I'm interested in building a Bedini SG. Is there a page on Bedini's notes because there seems to be so many little things that can make a difference. I think there's a new book on the Bedini SG and a dvd series but I don't have spare money. Maybe Bedini wouldn't mind if some people wrote notes here? Here's what I know. Please correct any errors if Bedini didn't say it.

The Bedini SG is about low power.

I heard that the north side of the magnets should face outward.

The weaker ceramic magnets work best. I heard Bedini say he doesn't use neodymium magnets for the SG.

Don't swap the rechargeable (radiant) battery with the source battery. See the following paragraph.

The charging battery becomes the radiant battery and requires at least 5 complete recharges to become conditioned, a good reservoir for the radiant energy.

The environment around the Bedini SG requires time to build up or whatever the proper wording is. Perhaps related to the charging battery conditioning.
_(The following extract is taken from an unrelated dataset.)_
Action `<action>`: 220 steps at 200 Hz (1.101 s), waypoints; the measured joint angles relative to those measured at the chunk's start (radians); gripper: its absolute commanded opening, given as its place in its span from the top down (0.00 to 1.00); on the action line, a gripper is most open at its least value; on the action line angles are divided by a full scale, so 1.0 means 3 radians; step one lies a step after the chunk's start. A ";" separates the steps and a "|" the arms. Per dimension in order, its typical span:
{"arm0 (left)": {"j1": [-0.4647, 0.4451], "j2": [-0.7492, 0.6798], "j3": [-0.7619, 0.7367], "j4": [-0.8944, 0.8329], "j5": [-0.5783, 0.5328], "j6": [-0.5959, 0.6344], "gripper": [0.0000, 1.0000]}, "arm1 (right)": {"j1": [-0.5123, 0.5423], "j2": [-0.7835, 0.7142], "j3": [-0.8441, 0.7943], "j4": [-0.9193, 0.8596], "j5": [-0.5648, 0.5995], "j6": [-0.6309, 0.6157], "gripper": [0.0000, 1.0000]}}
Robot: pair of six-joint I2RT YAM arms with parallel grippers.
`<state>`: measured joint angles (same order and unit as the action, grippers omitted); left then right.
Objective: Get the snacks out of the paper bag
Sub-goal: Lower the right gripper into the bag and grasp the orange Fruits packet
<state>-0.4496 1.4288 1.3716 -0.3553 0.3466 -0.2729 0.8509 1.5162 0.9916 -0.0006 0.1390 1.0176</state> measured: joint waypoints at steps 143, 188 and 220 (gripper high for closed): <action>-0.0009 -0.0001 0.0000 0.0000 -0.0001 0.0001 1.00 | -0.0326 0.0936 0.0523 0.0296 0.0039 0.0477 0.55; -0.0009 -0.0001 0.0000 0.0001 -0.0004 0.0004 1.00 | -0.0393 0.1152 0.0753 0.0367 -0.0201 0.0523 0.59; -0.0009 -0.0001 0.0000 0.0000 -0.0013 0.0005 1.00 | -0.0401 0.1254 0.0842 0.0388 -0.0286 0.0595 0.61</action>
Bedini seems to always use npn transistors? Not mosfets. Is there a reason for this?

If you use a capacitor to collect the radiant energy then i believe it should be a large polarized cap, but i feel reachable batteries are much better to collect and hold the radiant energy. I recall Bedini saying that the larger recharging batteries are better.

I've heard somewhere the coil spike should be as fast as possible.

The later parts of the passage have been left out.